# [SOLVED] PC powers up, BIOS doesn't load



## ballt (Jul 12, 2007)

I'm running an Intel 945G motherboard with an Intel D 925 processor, 2gb RAM

The PC has been running fine until a couple of days ago, seems the power flashed and now it will power up, but never loads the BIOS. No keyboard, no video, nothing.

Any ideas?


----------



## 95five-0 (Dec 7, 2004)

*Re: PC powers up, BIOS doesn't load*

Does the computer beep at all when you boot up?


----------



## mattlock (Dec 28, 2005)

*Re: PC powers up, BIOS doesn't load*

Hello and Welcome.

What do mean by "seems the power flashed"? Power coming into the housed or power at the PC only?

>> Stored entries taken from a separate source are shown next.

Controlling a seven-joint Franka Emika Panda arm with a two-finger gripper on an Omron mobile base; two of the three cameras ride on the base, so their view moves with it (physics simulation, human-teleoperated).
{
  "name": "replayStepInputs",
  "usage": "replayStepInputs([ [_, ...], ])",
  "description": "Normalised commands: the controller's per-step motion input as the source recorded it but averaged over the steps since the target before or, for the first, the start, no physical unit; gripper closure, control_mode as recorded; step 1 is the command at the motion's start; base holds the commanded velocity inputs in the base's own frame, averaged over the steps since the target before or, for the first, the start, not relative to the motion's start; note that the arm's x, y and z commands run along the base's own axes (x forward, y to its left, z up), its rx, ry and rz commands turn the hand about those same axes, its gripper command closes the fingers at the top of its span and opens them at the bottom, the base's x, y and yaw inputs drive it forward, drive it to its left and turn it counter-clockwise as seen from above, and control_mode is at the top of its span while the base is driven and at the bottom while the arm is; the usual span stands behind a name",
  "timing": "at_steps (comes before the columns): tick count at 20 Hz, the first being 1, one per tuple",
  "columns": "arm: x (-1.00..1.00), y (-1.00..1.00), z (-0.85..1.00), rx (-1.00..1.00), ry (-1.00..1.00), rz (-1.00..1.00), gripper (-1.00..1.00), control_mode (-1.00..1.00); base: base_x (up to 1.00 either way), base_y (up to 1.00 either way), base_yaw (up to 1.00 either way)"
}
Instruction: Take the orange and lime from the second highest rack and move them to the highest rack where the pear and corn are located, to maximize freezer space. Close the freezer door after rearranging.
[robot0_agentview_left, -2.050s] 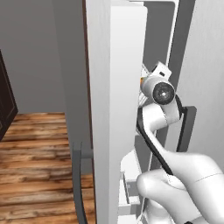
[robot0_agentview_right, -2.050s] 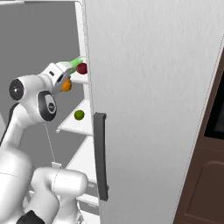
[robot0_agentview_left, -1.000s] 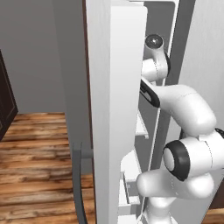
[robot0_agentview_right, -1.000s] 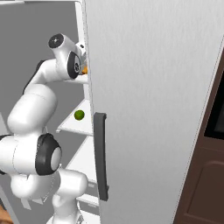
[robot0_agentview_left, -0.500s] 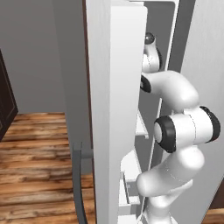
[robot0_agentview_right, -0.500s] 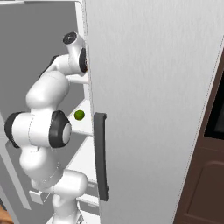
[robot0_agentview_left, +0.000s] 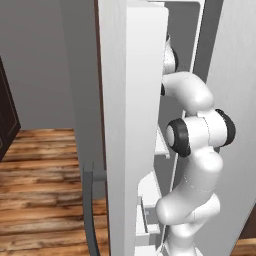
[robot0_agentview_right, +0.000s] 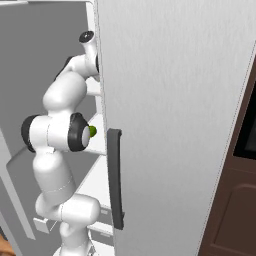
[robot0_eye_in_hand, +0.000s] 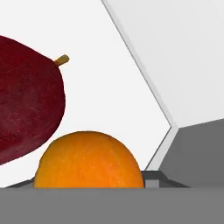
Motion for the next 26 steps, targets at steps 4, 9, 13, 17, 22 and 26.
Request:
replayStepInputs([
  [4,-0.02,0.0,-0.32,-0.09,-0.1,0.0,-1.0,-1.0,0.0,0.0,0.0],
  [9,-0.37,0.0,-0.09,-0.01,-0.07,0.0,-1.0,-1.0,0.0,0.0,0.0],
  [13,-0.68,0.09,0.0,0.0,0.0,-0.01,-1.0,-1.0,0.0,0.0,0.0],
  [17,-0.84,0.18,0.0,0.0,-0.01,-0.01,-1.0,-1.0,0.0,0.0,0.0],
  [22,-0.9,0.18,0.0,0.0,-0.08,0.0,-1.0,-1.0,0.0,0.0,0.0],
  [26,-0.93,0.17,0.0,0.03,0.0,-0.04,-1.0,-1.0,0.0,0.0,0.0],
])
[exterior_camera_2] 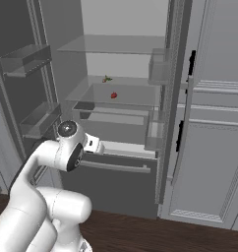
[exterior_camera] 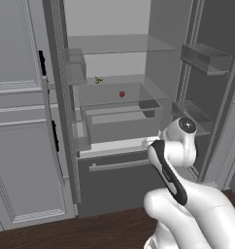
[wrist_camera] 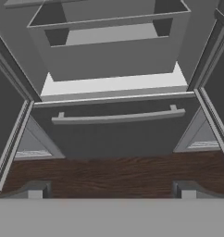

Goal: Take the strawberry from the fridge and place it on top of the pancake, located on the dining counter.

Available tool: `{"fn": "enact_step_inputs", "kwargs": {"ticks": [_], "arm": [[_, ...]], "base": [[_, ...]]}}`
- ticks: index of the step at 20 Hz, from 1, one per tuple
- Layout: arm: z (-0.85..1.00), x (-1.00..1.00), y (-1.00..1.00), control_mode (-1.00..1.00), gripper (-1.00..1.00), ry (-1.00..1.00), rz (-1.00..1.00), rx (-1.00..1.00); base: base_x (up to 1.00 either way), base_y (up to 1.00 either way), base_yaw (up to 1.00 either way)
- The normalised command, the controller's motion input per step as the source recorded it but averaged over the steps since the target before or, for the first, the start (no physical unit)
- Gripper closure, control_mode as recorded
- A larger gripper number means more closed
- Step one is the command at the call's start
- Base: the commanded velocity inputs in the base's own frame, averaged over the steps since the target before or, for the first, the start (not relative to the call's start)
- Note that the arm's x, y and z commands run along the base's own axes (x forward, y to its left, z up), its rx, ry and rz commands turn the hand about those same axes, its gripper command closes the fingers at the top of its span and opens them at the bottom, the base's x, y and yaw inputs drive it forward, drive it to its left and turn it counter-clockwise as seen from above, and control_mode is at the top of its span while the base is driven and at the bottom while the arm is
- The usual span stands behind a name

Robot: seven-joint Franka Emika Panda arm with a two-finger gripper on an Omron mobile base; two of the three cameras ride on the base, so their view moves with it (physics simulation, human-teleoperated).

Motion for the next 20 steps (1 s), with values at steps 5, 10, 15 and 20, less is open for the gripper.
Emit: {"fn": "enact_step_inputs", "kwargs": {"ticks": [5,10,15,20], "arm": [[0.00,0.03,0.00,-1.00,-1.00,0.00,0.00,0.00],[0.00,0.05,0.00,1.00,-1.00,0.00,0.00,0.00],[0.00,0.00,0.00,1.00,-1.00,0.00,0.00,0.00],[0.00,0.00,0.00,1.00,-1.00,0.00,0.00,0.00]], "base": [[0.00,0.00,0.00],[0.37,0.07,0.00],[0.67,0.16,0.00],[0.52,0.07,0.00]]}}
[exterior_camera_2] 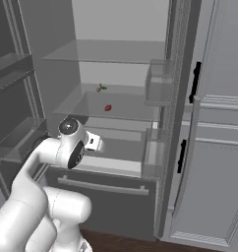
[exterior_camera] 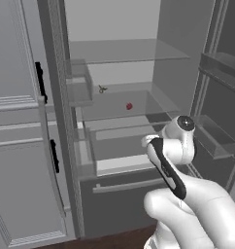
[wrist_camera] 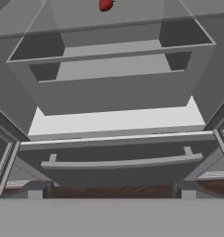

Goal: Take the strawberry from the fridge and place it on top of the pancake, located on the dining counter.

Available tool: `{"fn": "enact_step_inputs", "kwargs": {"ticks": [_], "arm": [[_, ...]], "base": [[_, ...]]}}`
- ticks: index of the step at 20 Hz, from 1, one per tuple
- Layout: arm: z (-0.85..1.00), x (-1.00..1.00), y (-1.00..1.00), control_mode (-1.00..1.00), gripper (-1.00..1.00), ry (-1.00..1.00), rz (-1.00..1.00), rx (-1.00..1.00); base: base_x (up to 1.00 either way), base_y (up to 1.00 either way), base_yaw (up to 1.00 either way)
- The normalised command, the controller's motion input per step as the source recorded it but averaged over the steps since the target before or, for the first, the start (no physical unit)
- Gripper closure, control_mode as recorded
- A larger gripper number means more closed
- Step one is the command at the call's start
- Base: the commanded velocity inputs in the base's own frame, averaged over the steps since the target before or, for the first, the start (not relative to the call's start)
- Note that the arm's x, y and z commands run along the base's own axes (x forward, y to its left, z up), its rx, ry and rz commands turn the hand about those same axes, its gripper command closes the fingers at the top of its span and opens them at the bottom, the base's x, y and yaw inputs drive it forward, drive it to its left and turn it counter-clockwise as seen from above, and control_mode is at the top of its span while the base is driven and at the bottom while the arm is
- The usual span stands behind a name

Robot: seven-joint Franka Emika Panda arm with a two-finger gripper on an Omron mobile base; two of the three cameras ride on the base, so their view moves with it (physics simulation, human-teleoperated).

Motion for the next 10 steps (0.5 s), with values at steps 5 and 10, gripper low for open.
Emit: {"fn": "enact_step_inputs", "kwargs": {"ticks": [5,10], "arm": [[0.00,0.00,0.00,1.00,-1.00,0.00,0.00,0.00],[0.00,0.00,0.00,1.00,-1.00,0.00,0.00,0.00]], "base": [[0.47,0.08,0.00],[0.61,0.16,0.00]]}}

What are the specs of your Power supply? (make,model,wattage,amps per rail) You can find this info by removing the side cover and looking at the label.


----------



## ballt (Jul 12, 2007)

*Re: PC powers up, BIOS doesn't load*

Wife reported the power flashed (house), computer was not powered on and is surge protected. Surge protector works fine. Power supply is CoolMax AP-550X 475.5W. I have another power supply (new) identical, connected it and same issue. 

There are no beeps when I power it up.


----------



## dai (Jul 2, 2004)

*Re: PC powers up, BIOS doesn't load*

is the m/b light glowing
reset the cmos
what are the fans doing when you power it up
does your phone cable go through the surge protector


----------



## ballt (Jul 12, 2007)

*Re: PC powers up, BIOS doesn't load*

m/b lights are glowing, fans are running, DVD seems to run, hard drive seems to be spinning, no phone cable. Thanks for replies. I'll see about resetting the CMOS.


----------



## mattlock (Dec 28, 2005)

*Re: PC powers up, BIOS doesn't load*

If restting the CMOS doesn't work, take the rig down to the basics. CPU, 1 stick of Ram, Video card, and case speaker. If still no post or beeps, then remove the ram and video card. Do you get beeps? If not it's likely to be a bad CPU or motherboard.


----------



## ballt (Jul 12, 2007)

*Re: PC powers up, BIOS doesn't load*

resetting the CMOS didn't help, I pulled everything, still no beeps, Intel site says to reseat the processor,etc. did all that, pulled the battery let it sit for 2 minutes, still no response.... "It's dead Jim..." 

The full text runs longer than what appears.